Пришел горшок номер пять, шумный и пузатый, спросил громко:
– Ты кто?
– Я?.. – засмеялась она и даже руками всплеснула. – Это же я!
– Что за я? – надвинулся пузатый.
– Я, – лучезарно. – Человек.
– Чей?
– Ничей.
– Ничьих человеков не бывает, – и ткнул в зажмуренный глаз.
Она и заплакала: тоненько, жалобно.
Встал из песочницы горшок номер семь, острозубый, шея стебельком, задразнился с удовольствием:
– Плачет... Пла-а-ачет...
Она еще горше.
Выскочил горшок номер одиннадцать, мелкий, но справедливый человек, зарычал, укусил острозубого за руку. Тот запыхтел, пихнул обидчика, но горшок номер пять – самый изо всех пузатый – развеселился вдруг, завалил их на землю, сам лег поверху.
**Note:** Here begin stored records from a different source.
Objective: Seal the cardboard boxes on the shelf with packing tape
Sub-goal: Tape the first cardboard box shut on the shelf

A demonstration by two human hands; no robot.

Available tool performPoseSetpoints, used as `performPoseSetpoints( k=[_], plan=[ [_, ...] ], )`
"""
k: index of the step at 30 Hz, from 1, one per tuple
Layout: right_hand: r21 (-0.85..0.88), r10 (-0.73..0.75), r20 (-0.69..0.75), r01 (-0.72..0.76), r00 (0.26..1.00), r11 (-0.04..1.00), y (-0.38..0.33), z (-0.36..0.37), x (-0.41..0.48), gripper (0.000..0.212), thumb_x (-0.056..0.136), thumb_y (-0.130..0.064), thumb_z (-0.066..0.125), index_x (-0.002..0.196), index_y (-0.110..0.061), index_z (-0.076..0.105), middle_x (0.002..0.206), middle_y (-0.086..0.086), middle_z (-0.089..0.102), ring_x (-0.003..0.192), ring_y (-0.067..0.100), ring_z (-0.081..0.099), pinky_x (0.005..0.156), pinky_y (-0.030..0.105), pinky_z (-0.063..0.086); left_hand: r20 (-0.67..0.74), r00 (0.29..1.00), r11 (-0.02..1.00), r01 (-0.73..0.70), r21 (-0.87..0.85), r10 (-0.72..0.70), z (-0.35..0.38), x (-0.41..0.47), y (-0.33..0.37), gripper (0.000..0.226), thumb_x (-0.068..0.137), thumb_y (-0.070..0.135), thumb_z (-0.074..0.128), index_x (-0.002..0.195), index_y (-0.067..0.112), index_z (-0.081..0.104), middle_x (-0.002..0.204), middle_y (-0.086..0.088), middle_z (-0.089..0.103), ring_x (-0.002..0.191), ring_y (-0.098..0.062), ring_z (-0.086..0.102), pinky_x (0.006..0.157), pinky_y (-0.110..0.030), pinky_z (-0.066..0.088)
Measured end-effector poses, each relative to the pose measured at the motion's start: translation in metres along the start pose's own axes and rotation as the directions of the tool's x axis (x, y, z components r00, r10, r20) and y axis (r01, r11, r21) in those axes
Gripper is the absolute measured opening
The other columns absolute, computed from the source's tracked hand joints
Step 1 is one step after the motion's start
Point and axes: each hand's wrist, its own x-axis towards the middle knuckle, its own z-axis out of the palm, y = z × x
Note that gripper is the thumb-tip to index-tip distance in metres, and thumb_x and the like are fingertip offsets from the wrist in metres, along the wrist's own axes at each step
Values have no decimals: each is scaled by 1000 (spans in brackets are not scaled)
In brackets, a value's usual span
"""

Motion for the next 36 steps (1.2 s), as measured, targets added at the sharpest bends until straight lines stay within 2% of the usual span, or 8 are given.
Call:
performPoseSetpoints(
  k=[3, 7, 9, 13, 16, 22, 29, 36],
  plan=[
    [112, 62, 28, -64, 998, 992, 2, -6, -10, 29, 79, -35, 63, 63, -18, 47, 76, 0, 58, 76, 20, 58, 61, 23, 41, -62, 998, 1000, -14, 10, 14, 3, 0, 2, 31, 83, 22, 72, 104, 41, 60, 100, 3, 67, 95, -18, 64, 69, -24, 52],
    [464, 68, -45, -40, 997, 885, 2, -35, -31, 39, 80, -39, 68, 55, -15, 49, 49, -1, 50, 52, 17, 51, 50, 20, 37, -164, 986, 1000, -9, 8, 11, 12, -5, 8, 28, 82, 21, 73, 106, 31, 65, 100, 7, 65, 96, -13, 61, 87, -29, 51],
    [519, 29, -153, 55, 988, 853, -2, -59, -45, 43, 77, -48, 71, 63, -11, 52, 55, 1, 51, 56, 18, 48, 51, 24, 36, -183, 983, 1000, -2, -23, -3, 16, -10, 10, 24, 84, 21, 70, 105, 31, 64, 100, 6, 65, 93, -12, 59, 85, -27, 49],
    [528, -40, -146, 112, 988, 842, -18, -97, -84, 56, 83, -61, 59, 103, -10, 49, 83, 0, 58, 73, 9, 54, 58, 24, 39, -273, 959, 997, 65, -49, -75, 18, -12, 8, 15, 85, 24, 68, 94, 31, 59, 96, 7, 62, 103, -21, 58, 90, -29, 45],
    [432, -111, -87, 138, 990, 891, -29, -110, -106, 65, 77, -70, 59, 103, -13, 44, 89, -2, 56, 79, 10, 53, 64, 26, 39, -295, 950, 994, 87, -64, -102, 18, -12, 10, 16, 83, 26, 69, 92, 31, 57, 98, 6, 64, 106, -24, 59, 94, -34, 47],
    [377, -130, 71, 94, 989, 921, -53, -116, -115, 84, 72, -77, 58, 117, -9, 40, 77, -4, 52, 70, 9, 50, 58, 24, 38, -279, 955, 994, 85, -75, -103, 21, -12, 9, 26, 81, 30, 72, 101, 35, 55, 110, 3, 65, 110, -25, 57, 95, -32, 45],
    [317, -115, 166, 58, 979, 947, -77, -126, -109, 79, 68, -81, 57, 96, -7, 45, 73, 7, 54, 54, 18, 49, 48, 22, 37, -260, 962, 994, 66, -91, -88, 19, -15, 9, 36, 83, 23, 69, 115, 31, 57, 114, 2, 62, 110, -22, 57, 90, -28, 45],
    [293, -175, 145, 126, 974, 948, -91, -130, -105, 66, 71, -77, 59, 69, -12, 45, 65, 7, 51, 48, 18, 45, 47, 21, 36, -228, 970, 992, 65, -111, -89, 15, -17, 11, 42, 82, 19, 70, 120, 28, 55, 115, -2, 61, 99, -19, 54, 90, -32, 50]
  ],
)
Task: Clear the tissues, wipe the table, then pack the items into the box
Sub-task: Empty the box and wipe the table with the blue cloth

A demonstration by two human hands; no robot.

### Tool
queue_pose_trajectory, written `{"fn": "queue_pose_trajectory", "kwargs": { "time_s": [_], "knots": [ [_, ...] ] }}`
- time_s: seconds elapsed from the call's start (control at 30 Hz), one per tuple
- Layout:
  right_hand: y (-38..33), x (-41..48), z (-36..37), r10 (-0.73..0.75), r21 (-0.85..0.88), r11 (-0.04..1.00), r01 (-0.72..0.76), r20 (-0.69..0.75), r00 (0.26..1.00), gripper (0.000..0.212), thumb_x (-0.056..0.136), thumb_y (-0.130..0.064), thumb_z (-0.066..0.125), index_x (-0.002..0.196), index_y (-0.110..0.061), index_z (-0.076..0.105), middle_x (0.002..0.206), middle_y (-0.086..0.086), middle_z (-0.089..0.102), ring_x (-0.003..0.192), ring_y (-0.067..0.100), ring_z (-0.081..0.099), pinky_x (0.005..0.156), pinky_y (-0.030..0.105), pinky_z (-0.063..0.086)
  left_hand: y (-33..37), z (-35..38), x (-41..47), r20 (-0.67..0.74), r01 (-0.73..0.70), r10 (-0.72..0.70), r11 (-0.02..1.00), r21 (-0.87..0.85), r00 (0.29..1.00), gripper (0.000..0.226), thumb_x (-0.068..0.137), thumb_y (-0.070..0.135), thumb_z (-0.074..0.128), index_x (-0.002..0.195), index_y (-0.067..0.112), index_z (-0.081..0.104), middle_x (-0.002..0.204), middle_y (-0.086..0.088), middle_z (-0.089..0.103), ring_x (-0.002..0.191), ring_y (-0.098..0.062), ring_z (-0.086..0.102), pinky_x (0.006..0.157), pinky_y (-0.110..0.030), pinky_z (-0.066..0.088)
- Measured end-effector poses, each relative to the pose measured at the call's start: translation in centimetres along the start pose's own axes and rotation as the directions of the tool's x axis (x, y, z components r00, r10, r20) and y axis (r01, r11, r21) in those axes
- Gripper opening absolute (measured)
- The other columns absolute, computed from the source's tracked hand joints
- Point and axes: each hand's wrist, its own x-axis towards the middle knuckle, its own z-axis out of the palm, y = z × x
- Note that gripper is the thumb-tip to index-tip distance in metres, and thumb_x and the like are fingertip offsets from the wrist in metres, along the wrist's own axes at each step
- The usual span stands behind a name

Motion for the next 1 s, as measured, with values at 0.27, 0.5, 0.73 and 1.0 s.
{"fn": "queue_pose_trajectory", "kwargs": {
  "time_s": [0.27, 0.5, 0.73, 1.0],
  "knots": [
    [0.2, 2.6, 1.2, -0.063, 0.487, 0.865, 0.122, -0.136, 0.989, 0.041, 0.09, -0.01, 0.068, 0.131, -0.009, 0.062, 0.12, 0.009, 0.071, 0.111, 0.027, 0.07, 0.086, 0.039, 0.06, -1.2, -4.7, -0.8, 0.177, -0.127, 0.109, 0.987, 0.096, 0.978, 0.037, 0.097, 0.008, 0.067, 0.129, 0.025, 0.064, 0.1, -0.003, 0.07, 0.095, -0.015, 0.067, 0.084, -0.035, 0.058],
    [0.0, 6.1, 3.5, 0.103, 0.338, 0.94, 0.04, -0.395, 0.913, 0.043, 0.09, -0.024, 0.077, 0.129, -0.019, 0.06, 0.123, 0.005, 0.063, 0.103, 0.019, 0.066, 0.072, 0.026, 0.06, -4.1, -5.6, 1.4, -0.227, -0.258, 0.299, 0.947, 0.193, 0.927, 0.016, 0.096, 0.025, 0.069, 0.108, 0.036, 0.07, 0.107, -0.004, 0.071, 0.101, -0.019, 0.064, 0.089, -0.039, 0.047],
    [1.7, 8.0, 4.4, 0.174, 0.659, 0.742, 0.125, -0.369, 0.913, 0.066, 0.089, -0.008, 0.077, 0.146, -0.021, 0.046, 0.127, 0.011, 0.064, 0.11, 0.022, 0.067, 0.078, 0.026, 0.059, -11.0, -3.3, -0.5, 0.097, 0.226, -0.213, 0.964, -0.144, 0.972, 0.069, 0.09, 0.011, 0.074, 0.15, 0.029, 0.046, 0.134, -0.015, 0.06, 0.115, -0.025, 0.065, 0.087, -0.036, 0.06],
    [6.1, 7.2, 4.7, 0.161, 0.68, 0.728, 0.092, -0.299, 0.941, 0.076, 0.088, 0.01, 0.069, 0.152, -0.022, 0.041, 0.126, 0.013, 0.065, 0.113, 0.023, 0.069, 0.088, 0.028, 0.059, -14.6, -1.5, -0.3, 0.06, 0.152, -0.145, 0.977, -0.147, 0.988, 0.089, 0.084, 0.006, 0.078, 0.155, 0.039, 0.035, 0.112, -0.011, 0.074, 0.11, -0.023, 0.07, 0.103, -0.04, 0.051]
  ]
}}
Пришел уполномоченный Ржавый, ответственный за показательных детей, начал расследование с протоколом.
– А он первым начал, – сразу сказал острозубый. – Это всё он.
И показал на пузатого.
– Ты дрался? – ласково спросил Ржавый и даже с расстояния было заметно, чего ему это стоило.
Ржавый был многим противен в этом городе: видом своим и своей должностью. Он знал это, а оттого хотел понравиться. Старался вовсю. Делал неимоверные усилия. И был противен еще более.
– Дррр-рался, – радостно сказал пузатый: буква Р так и прокатилась по губам. – И еще буду.
– Я расскажу тогда, – с готовностью пообещал острозубый. – Приду и доложу.
И побежал следом, заглядывая в глаза.
– Фамилия? – спросил Ржавый.
– Горшок номер семь.
– Социальное положение?
– Из служащих.
– В плену был?
– Нет еще.
– Годишься, – сказал Ржавый. – Беру на заметку.
И острозубый поскакал назад на одной ножке.
– Доносчик, – загоревал Печальников. – Фискал. Смена смене.
Уполномоченный Ржавый объявился за его спиной, как из-под земли выпукнул, подпугнул для порядка:
– Печальников?
– Печальников, – уныло согласился тот.
– Видишь? Мы всё знаем. Всё! Фотограф?
– Фотограф.
– Ну? Ясно тебе?.. Жена – Фефела?
– Фефела.
– Понял, Печальников? От нас не уйдешь. И не пытайся.
Это Печальников и без него знал.
От них не уйдешь.
И побежал на почту сдавать телеграмму. Для слабого утешения.
"Держись! Наши уже на подходе"...
8
В крематории была игра. Давняя, привычная, по всякому разнообразная. Угадывать со своего балкона, кого там внизу хоронят.
Проигравший ставил бутылку.
Они улавливали на слух, как провожающие входят в зал, как плачут и перешептываются, интеллигентно сморкаются в платочки или шмыгают носами, кашляют или причитают, молчат в каменной тоске, молчат в равнодушной обязательности, говорят речи по бумажке или слова от сердца, стонут, рыдают, суматошатся при обмороке, пока не сойдутся с боков легкие створки, отсекая навсегда от живых, – всякое годилось для отгадки.
– Сыграем? – предложил Всячина. – На бутылку.
А сам уже косил в возбуждении слепым, хулиганистым глазом, как подсматривал за деревянный барьер.
– Сыграем, – согласились с охотой.
И зачастили от нетерпения.
Отворились нараспашку высокие двери, как перед напиравшей толпой, и – на слух – в зал вошли многие.
Не шаркали подошвами по полу, не выступали затрудненно непослушными ногами, не сипели, задохнувшись от волнения: молодые – не старые.
Кто-то пробежал вприпрыжку, чтобы занять место поближе: любопытный – не родственник.
Шушукнулись пару раз. Ахнули изумленно – не горестно. И затихли.